私の後ろに居たシェナは、あっという間に王子から武器を取り上げ、体の自由も奪った。
もちろん、口には布を当ててもらっている。
シェナは足も使って器用に、王子の両手を後ろに捻り上げた上で口も押さえてくれている。
私は自分の剣を抜いて、王子のおでこに切っ先を当てた。
この人と同じことをするのは嫌だったけど、何も抵抗しないのはもっと嫌だったから。
今だけだからと割り切って、深く考えないことにした。
「ほら、ここ。このおでこをこうしてぇ、刺されちゃったんですよ私。痛かったな~。勇者に弱いフリしろって入れ知恵したの、殿下なんですってね」
何か呻いているけど、大声を出せないように当てた布が効いている。
シェナもそれはよく理解していて、ぐっと力を込め直すことで、大きな声を出すな、という合図にした。

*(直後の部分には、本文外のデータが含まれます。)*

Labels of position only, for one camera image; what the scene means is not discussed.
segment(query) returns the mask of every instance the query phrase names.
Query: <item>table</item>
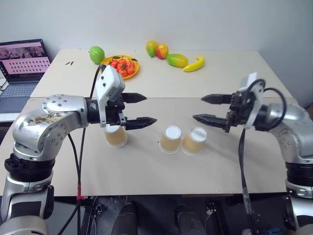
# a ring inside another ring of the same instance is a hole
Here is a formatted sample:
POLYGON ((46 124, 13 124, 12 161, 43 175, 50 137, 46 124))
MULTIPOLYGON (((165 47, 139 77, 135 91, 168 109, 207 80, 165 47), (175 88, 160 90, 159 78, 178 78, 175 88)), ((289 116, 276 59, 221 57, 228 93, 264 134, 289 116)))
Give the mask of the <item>table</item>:
MULTIPOLYGON (((140 62, 138 74, 125 81, 125 92, 138 92, 148 98, 195 98, 207 94, 232 94, 239 88, 241 79, 254 71, 267 81, 267 86, 278 88, 286 97, 292 97, 258 51, 171 50, 170 53, 187 56, 190 63, 196 61, 197 55, 206 58, 203 68, 190 73, 168 65, 166 60, 156 57, 151 59, 145 50, 105 51, 107 56, 126 54, 140 62)), ((53 94, 88 97, 96 68, 89 58, 88 50, 62 49, 31 97, 53 94)), ((277 94, 266 92, 265 97, 277 97, 277 94)))
MULTIPOLYGON (((30 98, 22 114, 41 106, 44 98, 30 98)), ((296 103, 287 98, 288 103, 296 103)), ((265 98, 265 103, 280 102, 265 98)), ((82 195, 127 194, 221 194, 242 193, 238 163, 238 142, 242 128, 230 133, 205 126, 192 118, 193 114, 209 113, 225 117, 227 105, 211 105, 199 98, 149 98, 137 104, 127 104, 128 118, 157 118, 152 126, 128 131, 128 143, 120 149, 106 144, 99 124, 86 130, 82 162, 82 195), (166 155, 158 141, 168 125, 177 125, 183 136, 195 126, 207 131, 204 150, 190 157, 181 150, 166 155)), ((1 161, 12 152, 12 128, 0 147, 1 161)), ((82 129, 72 133, 80 149, 82 129)), ((246 132, 245 174, 248 189, 253 193, 285 191, 286 169, 277 140, 270 133, 246 132)), ((72 146, 68 138, 56 158, 52 184, 55 196, 75 196, 77 176, 72 146)), ((4 187, 6 171, 0 171, 0 188, 4 187)))

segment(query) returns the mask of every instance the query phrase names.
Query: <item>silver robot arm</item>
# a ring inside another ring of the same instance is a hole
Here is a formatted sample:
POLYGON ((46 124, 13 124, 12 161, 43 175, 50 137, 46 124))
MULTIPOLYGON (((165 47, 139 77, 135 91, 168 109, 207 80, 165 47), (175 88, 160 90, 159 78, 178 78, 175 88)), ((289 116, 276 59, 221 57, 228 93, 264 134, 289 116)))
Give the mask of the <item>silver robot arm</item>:
POLYGON ((211 94, 202 98, 211 104, 230 104, 226 118, 214 115, 194 115, 194 119, 209 126, 229 132, 231 126, 254 126, 258 131, 269 131, 278 140, 286 162, 285 225, 296 230, 297 235, 313 235, 313 121, 298 105, 287 105, 282 122, 275 123, 283 113, 281 104, 262 105, 264 88, 255 83, 255 73, 243 79, 239 90, 231 95, 211 94))
POLYGON ((40 109, 21 116, 13 130, 14 146, 5 160, 8 171, 1 201, 0 235, 48 234, 43 219, 53 211, 54 188, 50 185, 55 158, 64 138, 89 123, 140 129, 156 119, 127 120, 124 102, 145 100, 140 94, 122 93, 125 83, 116 70, 107 66, 95 83, 97 99, 71 95, 46 98, 40 109))

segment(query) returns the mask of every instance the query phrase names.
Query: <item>yellow paper cup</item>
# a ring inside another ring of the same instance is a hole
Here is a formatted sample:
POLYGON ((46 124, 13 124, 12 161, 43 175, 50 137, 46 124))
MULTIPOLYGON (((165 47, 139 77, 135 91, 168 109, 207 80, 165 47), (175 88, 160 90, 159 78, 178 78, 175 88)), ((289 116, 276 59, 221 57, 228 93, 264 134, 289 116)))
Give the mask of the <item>yellow paper cup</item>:
POLYGON ((104 133, 107 143, 112 148, 121 148, 127 143, 127 134, 121 126, 106 125, 104 133))
POLYGON ((166 154, 174 154, 180 147, 181 130, 177 126, 168 126, 161 136, 159 147, 166 154))
POLYGON ((189 156, 196 155, 203 149, 206 137, 207 134, 203 128, 192 128, 182 141, 182 151, 189 156))

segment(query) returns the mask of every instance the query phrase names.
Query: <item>laptop keyboard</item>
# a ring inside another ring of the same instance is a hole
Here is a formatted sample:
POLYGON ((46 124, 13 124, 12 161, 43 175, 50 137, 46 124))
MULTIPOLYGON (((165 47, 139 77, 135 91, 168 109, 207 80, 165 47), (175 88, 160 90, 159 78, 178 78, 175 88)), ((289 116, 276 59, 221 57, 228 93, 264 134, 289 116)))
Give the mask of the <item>laptop keyboard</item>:
POLYGON ((8 86, 1 97, 27 97, 30 96, 33 90, 35 89, 36 84, 34 85, 11 85, 8 86))

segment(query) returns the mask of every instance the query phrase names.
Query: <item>orange plate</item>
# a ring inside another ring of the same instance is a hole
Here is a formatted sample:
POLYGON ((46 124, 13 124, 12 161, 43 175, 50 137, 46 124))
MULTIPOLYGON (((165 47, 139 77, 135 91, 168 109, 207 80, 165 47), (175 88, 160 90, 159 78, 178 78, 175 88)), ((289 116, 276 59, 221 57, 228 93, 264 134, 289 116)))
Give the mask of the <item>orange plate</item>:
POLYGON ((128 75, 126 77, 123 77, 124 80, 133 77, 138 72, 138 70, 139 70, 139 62, 135 58, 133 58, 131 56, 128 56, 128 55, 114 55, 114 56, 110 56, 108 58, 105 58, 101 63, 104 64, 104 65, 108 65, 112 61, 113 57, 120 57, 120 59, 123 58, 123 59, 126 59, 126 60, 128 59, 128 60, 133 61, 133 63, 135 64, 135 72, 132 75, 128 75))

「あなたのせいで私、地面に倒されて。みぞおちも踏みつけられたんです。こんな女の子に酷いですよね?」
ちくちくと、剣先をおでこに数回刺した。といっても、本当に針先で刺したみたいにほんの僅かだけ。
本当に傷を負わせたいわけじゃないから。
ただ、私が味わった悔しさや恐怖を……そう、この人に仕返しがしたかった。
「第一王子殿下。あなたって、さっき仰ったみたいに悪い事してるんですよね? あの勇者たちも脅したりして」
はしたないとは思いつつ、私はベッドに上って、王子のすぐ前に立った。
ブーツが汚れていないか、確認しておくんだったと思って、だけど今は、仕返しだから構わないのよと自分を言い聞かせた。
「あとは、第二王子のこともほんとに邪魔に思ってるなんて、ちょっと引いちゃいました。色々としているみたいですねぇ?」
勇者に倒された時のように、私は王子のみぞおちに、つま先を当てて体重を少しかけた。
人の肉を踏んでいる感触が伝わって、少しの罪悪感が後ろ髪を引く。
今も不意打ちをされたのに、甘いのかな。
戦闘ではなくて、一方的に脅しに来たからそう感じているのかもしれない。
だけど、それと同時に……少しの快感。
それに似たものが、肌の表面を駆け抜けた気がした。
「あなたは……どうして人の足をひっぱることするんです? 実力がないから? 無能だからすぐに殺すとか言ってしまうんですか? それが精一杯なんですかぁ?」
いじわるを言った。
こんな風に、あえて人を貶すなんて、初めてのこと。
それは……少し嫌な気分だった。
でも、これはこの人が悪いことをしたから――私を殺そうとしたのだから。
私にも言う権利はある。
そういう正当性が、今の私にはあるんだと思うと気が楽になった。
そう思ったら……魔王さまと致している時のような快感が、なぜか心をくすぐった。
いじわるを言っても、今は許される時間なのだと。
少し痛めつけることも、治癒が使える私なら治せるから、それも問題ないことなのだと。
それは……私の中に、何かを目覚めさせたような気がした。
――イケナイことをしても、いいんだ。